--- START ---

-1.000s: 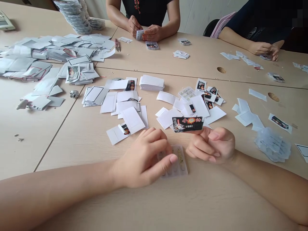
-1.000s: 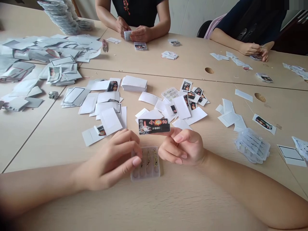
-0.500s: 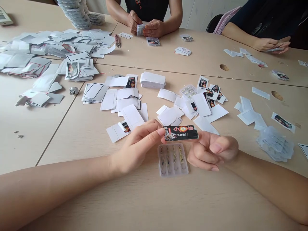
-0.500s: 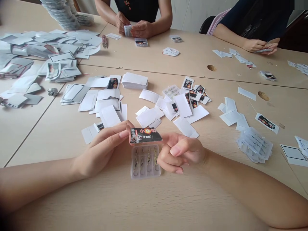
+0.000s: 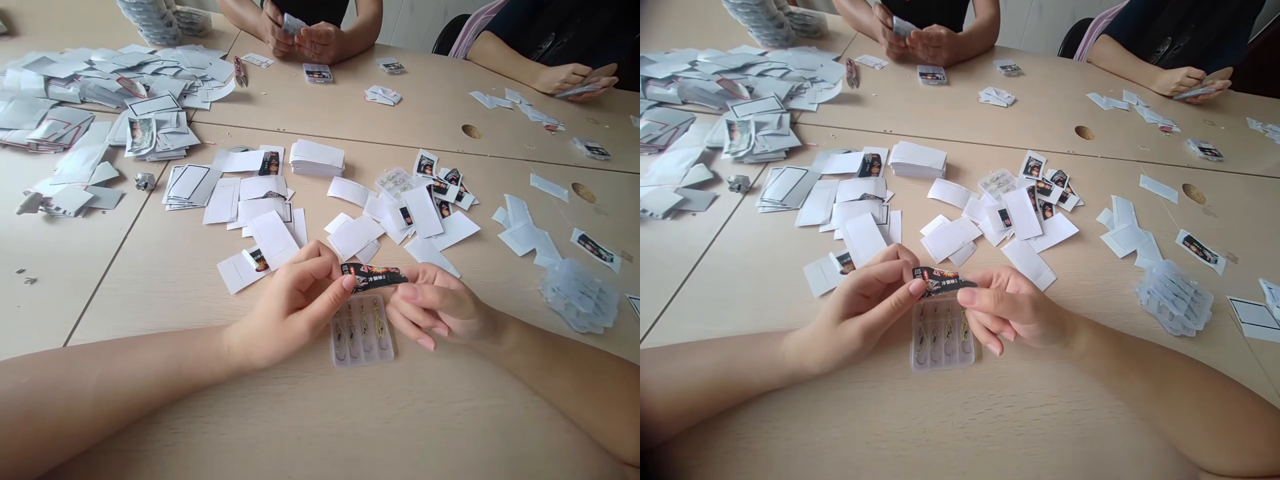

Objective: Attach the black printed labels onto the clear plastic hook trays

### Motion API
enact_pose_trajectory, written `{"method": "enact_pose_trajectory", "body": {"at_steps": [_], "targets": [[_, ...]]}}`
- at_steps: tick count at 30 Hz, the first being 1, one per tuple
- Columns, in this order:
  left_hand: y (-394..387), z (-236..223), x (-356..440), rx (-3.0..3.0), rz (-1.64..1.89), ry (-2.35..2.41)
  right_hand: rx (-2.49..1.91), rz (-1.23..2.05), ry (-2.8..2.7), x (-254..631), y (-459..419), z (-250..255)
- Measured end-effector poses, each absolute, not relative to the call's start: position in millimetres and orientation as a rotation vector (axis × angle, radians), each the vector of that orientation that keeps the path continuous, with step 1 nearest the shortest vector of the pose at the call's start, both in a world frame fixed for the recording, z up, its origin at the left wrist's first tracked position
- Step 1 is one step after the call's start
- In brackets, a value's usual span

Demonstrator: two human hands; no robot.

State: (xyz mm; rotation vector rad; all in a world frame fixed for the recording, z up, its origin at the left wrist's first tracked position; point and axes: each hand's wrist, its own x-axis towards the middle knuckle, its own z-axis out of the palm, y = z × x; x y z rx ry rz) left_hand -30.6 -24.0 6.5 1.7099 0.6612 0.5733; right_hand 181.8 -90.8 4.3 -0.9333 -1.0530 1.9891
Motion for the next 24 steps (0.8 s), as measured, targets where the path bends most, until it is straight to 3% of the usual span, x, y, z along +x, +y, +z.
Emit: {"method": "enact_pose_trajectory", "body": {"at_steps": [8, 13, 24], "targets": [[-28, 10, -34, 1.908, 0.616, 0.571, -1.248, 1.62, -1.415, 179, -97, 8], [-28, 13, -34, 1.968, 0.673, 0.549, -1.337, 1.417, -1.355, 181, -100, 0], [-28, 15, -37, 1.975, 0.488, 0.662, -1.461, 1.128, -1.567, 178, -101, 0]]}}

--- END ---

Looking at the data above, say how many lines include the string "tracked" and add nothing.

COMPLETED TASK - 2